By | Published on Thursday 13 May 2010

According to C-Net, a US judge has ruled in favour of the Recording Industry Association Of America in its very long running lawsuit against LimeWire. 

As those with very long memories will remember, the LimeWire case is the most recent in a long line of lawsuits launched by the RIAA against companies providing P2P file-sharing software and services in the US. 

A lot of US-based P2P companies left the market after the landmark Supreme Court ruling in the Grokster case in 2005 made it pretty clear that anybody providing file-sharing software which didn’t include the sort of content filter systems that would put off most file-sharers could be held liable for contributory copyright infringement. 

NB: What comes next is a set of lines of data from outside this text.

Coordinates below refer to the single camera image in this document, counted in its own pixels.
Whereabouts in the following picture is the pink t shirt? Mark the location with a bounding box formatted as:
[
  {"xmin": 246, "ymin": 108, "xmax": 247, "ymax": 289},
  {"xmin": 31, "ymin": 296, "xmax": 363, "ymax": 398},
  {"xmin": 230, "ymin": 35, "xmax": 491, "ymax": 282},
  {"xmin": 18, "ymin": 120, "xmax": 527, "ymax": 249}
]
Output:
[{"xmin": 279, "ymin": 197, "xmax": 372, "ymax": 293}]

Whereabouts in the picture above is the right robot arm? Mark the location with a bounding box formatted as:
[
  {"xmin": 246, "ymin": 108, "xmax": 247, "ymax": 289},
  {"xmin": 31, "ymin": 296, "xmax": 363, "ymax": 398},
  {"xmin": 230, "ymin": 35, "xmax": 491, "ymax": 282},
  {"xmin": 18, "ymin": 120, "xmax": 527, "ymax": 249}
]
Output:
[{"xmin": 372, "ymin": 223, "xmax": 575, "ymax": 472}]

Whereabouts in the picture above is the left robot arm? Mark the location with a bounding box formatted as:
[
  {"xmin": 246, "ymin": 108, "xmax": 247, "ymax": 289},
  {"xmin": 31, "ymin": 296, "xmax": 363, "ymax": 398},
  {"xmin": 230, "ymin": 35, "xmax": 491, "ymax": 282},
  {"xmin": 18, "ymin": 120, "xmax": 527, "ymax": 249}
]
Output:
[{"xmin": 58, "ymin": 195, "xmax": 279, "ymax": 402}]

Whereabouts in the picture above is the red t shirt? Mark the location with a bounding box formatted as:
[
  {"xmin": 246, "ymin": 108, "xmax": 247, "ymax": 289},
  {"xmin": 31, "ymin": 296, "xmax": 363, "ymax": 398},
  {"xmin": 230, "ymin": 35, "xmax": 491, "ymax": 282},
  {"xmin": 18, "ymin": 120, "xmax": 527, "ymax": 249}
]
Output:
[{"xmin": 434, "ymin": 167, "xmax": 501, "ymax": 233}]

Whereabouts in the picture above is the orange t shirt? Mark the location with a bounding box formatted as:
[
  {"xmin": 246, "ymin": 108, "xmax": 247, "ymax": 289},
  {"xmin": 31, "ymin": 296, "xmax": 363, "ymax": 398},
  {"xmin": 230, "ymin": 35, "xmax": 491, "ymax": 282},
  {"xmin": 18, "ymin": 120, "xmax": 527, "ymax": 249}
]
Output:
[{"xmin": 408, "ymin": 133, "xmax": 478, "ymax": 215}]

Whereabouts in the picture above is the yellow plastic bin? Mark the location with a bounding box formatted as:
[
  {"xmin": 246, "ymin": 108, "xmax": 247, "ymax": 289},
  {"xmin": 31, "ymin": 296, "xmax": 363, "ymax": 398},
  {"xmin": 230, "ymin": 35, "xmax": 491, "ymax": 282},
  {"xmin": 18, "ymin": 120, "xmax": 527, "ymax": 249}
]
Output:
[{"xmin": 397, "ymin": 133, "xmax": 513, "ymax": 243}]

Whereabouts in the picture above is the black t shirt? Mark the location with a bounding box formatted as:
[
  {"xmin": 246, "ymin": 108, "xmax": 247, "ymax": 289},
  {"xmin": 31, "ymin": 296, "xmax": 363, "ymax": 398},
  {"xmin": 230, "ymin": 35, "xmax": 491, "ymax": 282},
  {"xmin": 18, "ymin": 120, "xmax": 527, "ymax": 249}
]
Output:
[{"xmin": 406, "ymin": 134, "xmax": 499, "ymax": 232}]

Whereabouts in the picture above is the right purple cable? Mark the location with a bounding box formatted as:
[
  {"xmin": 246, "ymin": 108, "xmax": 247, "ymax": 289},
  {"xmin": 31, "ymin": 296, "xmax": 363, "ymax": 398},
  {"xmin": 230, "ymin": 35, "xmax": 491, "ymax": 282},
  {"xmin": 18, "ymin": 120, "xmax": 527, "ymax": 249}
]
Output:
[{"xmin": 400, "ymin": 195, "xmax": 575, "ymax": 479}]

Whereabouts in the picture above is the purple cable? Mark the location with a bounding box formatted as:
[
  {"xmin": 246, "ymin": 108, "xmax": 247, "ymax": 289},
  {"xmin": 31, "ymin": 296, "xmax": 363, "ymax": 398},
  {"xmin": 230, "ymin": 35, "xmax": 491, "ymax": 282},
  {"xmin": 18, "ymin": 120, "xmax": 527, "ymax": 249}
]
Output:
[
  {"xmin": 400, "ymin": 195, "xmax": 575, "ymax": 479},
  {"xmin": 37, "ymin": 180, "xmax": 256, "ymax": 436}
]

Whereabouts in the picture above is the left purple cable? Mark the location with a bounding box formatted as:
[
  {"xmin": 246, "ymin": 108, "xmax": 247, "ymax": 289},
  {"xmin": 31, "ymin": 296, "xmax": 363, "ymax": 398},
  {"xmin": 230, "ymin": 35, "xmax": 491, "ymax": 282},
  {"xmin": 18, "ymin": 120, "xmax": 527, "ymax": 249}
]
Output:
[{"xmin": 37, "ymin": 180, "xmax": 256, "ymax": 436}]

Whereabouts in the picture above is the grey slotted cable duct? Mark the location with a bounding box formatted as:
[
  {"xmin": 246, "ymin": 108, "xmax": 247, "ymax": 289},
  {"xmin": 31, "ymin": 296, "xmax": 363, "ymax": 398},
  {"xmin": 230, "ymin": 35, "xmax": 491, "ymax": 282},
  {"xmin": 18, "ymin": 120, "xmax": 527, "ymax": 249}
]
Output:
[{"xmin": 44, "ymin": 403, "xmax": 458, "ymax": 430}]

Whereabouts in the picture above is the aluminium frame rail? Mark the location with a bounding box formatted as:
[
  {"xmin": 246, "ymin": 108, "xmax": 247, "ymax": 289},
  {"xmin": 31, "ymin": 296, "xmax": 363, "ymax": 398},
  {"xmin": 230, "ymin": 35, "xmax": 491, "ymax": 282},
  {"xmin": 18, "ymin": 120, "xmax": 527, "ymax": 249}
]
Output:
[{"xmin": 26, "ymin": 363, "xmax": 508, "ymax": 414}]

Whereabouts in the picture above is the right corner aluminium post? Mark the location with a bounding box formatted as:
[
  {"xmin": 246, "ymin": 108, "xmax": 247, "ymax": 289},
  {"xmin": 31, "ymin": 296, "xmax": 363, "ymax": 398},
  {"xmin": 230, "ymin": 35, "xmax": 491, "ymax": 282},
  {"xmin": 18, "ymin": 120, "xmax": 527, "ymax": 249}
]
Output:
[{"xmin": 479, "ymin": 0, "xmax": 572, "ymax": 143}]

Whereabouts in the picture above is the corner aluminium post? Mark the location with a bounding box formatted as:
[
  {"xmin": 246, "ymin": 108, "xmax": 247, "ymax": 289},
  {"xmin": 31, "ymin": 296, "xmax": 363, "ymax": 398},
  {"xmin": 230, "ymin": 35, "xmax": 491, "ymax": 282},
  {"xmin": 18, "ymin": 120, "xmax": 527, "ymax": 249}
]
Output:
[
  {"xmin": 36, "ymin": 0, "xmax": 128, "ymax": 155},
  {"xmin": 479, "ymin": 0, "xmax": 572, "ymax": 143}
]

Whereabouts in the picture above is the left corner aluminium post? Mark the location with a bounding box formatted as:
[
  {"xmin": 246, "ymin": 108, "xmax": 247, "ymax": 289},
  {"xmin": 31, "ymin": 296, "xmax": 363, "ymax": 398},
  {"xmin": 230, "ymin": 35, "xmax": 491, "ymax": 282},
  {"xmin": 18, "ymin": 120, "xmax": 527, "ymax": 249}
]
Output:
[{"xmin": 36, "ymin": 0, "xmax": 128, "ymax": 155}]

LimeWire, however, decided to fight the legal action against them. Which was significant because by the time Grokster et al went offline, the file-sharing client most popular in the middle of the last decade, Kazaa (tackled legally by the record industry in Australia), was falling out of fashion and LimeWire was becoming the P2P network de jour. 

Even now, despite everyone getting distracted by The Pirate Bay and other BitTorrent trackers and communities, LimeWire still powers a large amount of file-sharing (58% in the US, according to an NPD report). 

LimeWire’s responses to the RIAA’s litigation were never great, in the main relying on arguments that had been presented and rejected in the Grokster case. But LimeWire did somehow manage to make the litigation against them incredibly drawn out, allowing them to continue distributing their P2P client in the meantime. 

After initially being bullish about their chances of defeating the record industry’s legal action, more recently LimeWire have been trying to build up the legitimate side of their business – in particular a licensed (by some indies) download store – seemingly in a bid to persuade the more corporate end of the record industry to partner with them, rather than sue them out of business. 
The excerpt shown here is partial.